Quando dico che odio il Natale, i miei amici cattocomunisti (ne ho a bizzeffe), giusto per non contraddirmi, ammettono che ormai è diventato una festa pagana, un rituale consumistico, e via luogocomunisteggiando. Ora, a parte che il Natale è sempre stato una festa pagana, la festa cristiana è la Pasqua, in realtà il consumismo sarebbe una delle poche cose belle delle feste: sarebbe, dico, se un ventennio di berlusconismo, completato da un anno di rigorismo, non ci avesse portato ufficialmente alla canna del gas. Persino i regali, questa turpe usanza consumistica, sarebbero un cosa bellissima, un sacrificio nel senso del sacrum facere pagano: sarebbero, se solo potessimo permetterceli.

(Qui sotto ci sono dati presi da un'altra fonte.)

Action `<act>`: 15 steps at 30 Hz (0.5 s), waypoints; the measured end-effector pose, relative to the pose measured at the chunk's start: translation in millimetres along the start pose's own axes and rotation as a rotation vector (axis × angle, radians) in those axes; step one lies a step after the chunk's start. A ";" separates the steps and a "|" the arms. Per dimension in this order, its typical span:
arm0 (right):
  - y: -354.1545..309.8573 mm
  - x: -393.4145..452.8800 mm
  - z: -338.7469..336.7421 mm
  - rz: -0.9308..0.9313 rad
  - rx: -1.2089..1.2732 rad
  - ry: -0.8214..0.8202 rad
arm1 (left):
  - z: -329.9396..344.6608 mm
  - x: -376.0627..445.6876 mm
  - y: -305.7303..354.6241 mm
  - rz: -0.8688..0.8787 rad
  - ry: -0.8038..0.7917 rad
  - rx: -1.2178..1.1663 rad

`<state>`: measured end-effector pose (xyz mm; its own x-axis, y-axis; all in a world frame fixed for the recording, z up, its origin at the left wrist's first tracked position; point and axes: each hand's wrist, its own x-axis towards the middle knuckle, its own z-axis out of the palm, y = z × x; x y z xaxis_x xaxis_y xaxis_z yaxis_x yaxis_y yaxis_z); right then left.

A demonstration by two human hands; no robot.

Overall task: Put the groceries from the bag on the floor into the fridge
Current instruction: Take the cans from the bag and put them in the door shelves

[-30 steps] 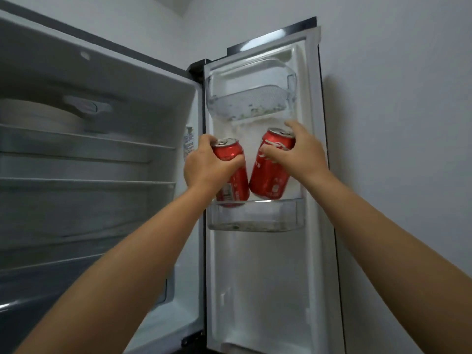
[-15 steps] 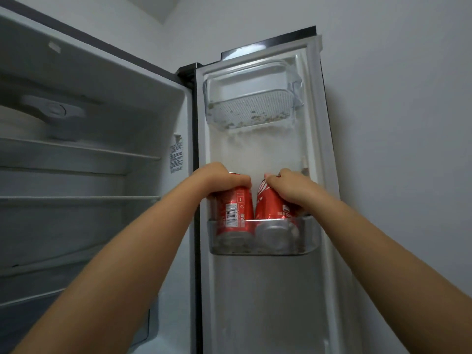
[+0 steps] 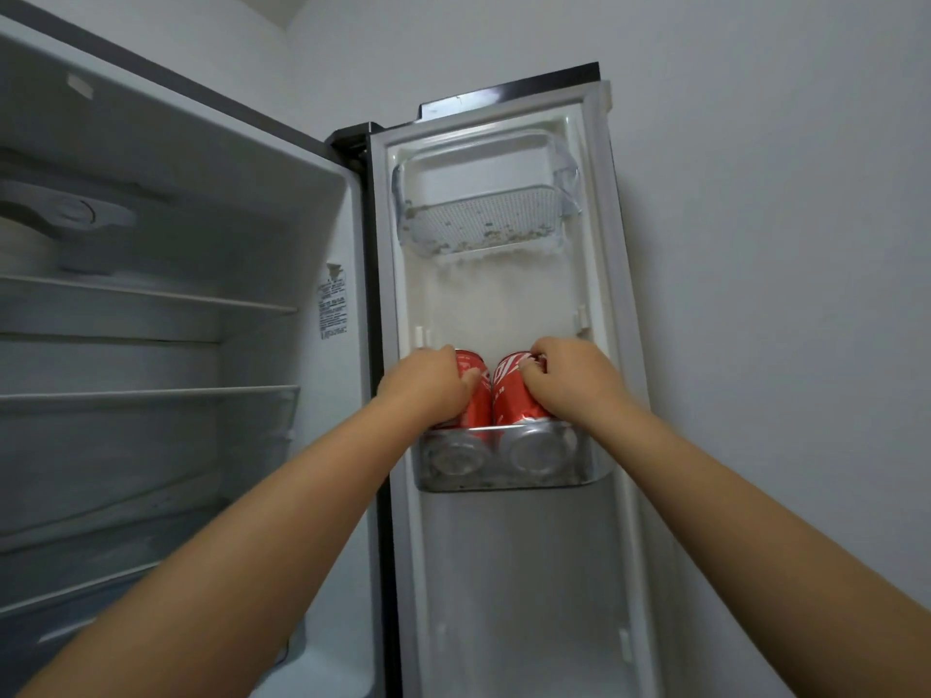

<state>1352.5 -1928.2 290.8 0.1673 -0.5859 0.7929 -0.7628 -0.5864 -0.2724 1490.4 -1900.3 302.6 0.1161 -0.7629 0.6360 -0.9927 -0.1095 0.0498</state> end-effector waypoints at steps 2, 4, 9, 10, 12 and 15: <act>-3.4 -2.6 -3.0 -0.053 -0.021 -0.002 | -5.3 -9.8 3.8 0.017 0.035 0.051; -6.8 -6.8 -7.6 -0.104 -0.035 -0.015 | -13.3 -21.8 9.0 0.012 0.041 0.104; -14.8 -28.4 -23.4 -0.185 -0.010 0.000 | -35.8 -71.2 11.3 -0.070 0.023 0.243; -16.5 -36.1 -26.4 -0.204 0.012 0.005 | -40.1 -86.8 8.2 -0.114 0.014 0.270; -21.8 -56.4 -31.2 -0.261 0.077 0.011 | -46.2 -124.8 -0.3 -0.224 -0.018 0.314; -39.9 -100.1 -34.0 -0.371 0.222 -0.015 | -56.1 -196.9 -9.6 -0.406 -0.074 0.361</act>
<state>1345.0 -1827.1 240.9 0.4157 -0.3196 0.8515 -0.4962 -0.8643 -0.0822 1475.4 -1713.4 220.0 0.5024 -0.6551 0.5643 -0.7954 -0.6061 0.0044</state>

Tutti voi, ovviamente, conoscete a menadito il Saggio sul dono (1923 -1924) di Marcel Mauss: ma oserò farvene un rapido sunto. Intere culture che stupidamente riteniamo primitive solo perché abitano paradisi incontaminati, invece dell’hinterland milanese, basano la loro economia sul dono. Invece di tirare a fregarsi l’un l’altro come facciamo noi, cioè, si scambiano regali tutto l’anno, e non solo durante le feste; se poi dedichino le feste a truffarsi a vicenda, non foss’altro per cambiare, questo Mauss lo lascia deplorevolmente nel vago. Comunque sia, almeno da questo esotico punto di vista anche i nostri regali di Natale più idioti vanno considerati un’isola di gratuità in una vita ormai scandita dalle leggi bronzee del capitalismo.

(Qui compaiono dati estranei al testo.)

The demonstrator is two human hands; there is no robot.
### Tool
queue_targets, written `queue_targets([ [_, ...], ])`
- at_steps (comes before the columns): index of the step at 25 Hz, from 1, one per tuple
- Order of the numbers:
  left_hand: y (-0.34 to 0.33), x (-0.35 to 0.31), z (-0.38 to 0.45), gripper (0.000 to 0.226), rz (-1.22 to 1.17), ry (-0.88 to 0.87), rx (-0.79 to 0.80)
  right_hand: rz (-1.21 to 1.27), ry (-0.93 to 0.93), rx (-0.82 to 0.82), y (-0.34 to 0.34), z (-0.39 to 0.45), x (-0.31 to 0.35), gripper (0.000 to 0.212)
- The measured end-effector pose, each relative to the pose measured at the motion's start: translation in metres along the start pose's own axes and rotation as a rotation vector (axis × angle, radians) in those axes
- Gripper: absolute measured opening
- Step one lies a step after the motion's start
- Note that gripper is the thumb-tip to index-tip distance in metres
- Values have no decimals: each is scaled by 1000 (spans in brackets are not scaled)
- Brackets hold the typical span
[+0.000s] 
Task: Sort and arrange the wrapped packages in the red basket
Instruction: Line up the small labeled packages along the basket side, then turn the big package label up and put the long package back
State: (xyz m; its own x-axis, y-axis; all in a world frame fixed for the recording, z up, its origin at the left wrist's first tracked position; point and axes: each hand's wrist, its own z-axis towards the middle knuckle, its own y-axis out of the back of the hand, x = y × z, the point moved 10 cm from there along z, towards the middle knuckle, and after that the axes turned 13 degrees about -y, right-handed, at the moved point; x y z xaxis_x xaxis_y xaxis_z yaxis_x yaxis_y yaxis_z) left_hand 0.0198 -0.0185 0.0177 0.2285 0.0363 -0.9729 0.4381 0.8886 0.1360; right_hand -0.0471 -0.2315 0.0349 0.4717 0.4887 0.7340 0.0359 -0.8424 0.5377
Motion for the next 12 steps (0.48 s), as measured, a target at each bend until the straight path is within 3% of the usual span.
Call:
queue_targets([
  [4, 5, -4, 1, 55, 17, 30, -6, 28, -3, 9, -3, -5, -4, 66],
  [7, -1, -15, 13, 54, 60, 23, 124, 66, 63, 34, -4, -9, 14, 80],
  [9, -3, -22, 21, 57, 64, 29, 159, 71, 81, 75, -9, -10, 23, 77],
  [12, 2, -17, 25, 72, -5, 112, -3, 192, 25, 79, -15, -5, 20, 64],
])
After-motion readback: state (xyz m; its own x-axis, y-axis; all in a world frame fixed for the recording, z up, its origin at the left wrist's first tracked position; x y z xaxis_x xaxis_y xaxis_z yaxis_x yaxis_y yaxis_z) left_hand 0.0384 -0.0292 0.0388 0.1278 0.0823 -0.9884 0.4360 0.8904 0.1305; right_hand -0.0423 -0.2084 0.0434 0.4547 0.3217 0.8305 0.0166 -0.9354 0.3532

E guardatevi bene dal pensare che gli indigeni delle isole Trobriand, l’esempio più noto di economia del dono, siano dei pirla, come starete sicuramente pensando. Mica si fanno regali perché si amano, come ci raccontiamo noi. Al contrario, lo fanno apertamente per i nostri stessi scopi più o meno abbietti: fare bella figura con i vicini, rinsaldare legami familiari vacillanti, e soprattutto obbligare chi riceve il dono a contraccambiare con regali ancora più vistosi. Fra l’altro, cosa che ce lo rende ancora più simpatico, questo sistema può produrre effetti ben più catastrofici del capitalismo: ognuno s’indebita per fare regali inutili, sperperando le risorse proprie, della comunità e dell’ambiente.

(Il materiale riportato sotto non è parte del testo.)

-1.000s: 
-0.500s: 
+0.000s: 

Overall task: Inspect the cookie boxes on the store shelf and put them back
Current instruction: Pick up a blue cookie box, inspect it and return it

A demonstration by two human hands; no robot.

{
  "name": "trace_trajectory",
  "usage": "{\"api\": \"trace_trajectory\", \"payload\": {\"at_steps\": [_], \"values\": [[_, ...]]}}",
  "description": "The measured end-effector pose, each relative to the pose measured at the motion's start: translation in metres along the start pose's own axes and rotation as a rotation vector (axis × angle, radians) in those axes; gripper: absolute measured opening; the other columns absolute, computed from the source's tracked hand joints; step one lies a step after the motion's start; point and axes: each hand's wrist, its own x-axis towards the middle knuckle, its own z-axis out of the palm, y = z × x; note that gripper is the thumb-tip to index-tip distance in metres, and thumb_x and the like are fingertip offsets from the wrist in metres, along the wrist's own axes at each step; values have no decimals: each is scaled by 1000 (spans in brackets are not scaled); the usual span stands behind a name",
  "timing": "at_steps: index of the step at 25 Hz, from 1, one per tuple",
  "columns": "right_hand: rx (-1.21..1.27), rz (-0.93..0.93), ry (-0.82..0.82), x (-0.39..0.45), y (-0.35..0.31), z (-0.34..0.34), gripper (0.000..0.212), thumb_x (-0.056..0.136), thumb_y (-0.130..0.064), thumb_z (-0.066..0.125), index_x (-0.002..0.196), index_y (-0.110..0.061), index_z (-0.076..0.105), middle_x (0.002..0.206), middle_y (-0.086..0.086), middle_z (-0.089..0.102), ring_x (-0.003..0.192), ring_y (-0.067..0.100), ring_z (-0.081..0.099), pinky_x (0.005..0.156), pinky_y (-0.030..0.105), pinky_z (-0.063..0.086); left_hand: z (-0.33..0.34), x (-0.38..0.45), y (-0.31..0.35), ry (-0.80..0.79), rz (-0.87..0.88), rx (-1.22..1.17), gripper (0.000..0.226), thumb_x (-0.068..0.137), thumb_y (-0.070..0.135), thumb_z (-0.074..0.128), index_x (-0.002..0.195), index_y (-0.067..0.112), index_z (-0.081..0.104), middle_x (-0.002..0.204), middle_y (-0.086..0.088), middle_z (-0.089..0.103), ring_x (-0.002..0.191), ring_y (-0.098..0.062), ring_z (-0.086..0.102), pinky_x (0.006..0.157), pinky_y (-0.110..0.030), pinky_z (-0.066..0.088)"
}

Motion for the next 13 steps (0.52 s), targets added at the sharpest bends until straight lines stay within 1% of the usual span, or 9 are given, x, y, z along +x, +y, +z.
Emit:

A questo punto, come prima o poi avviene sempre, qualcuno comincerà a sospettare che quest’elogio del consumismo natalizio sia ironico e che anch’io, in realtà, sia un becero cattocomunista. Su questo vorrei rassicurare i miei 363 follower 363, come direbbe Shooter hates you, di cui fra parentesi ricambio l’odio: ritengo seriamente l’economia del dono un’alternativa al capitalismo, sia pure solo sotto le feste e con alcuni correttivi. Ad esempio, basta smetterla di regalare agli altri quello che vorreste ricevere voi, tipo l’Ipad che l’anno scorso ho regalato a mia moglie al solo scopo di rubarglielo per scrivere questi post demenziali: regalatevelo direttamente, senza infingimenti. Se poi qualcuno volesse regalarmi qualcosa, lo faccia pure, non mi offendo: purché rientri nello spirito del dono e dunque sia ipocrita, inutile e spaventosamente costoso.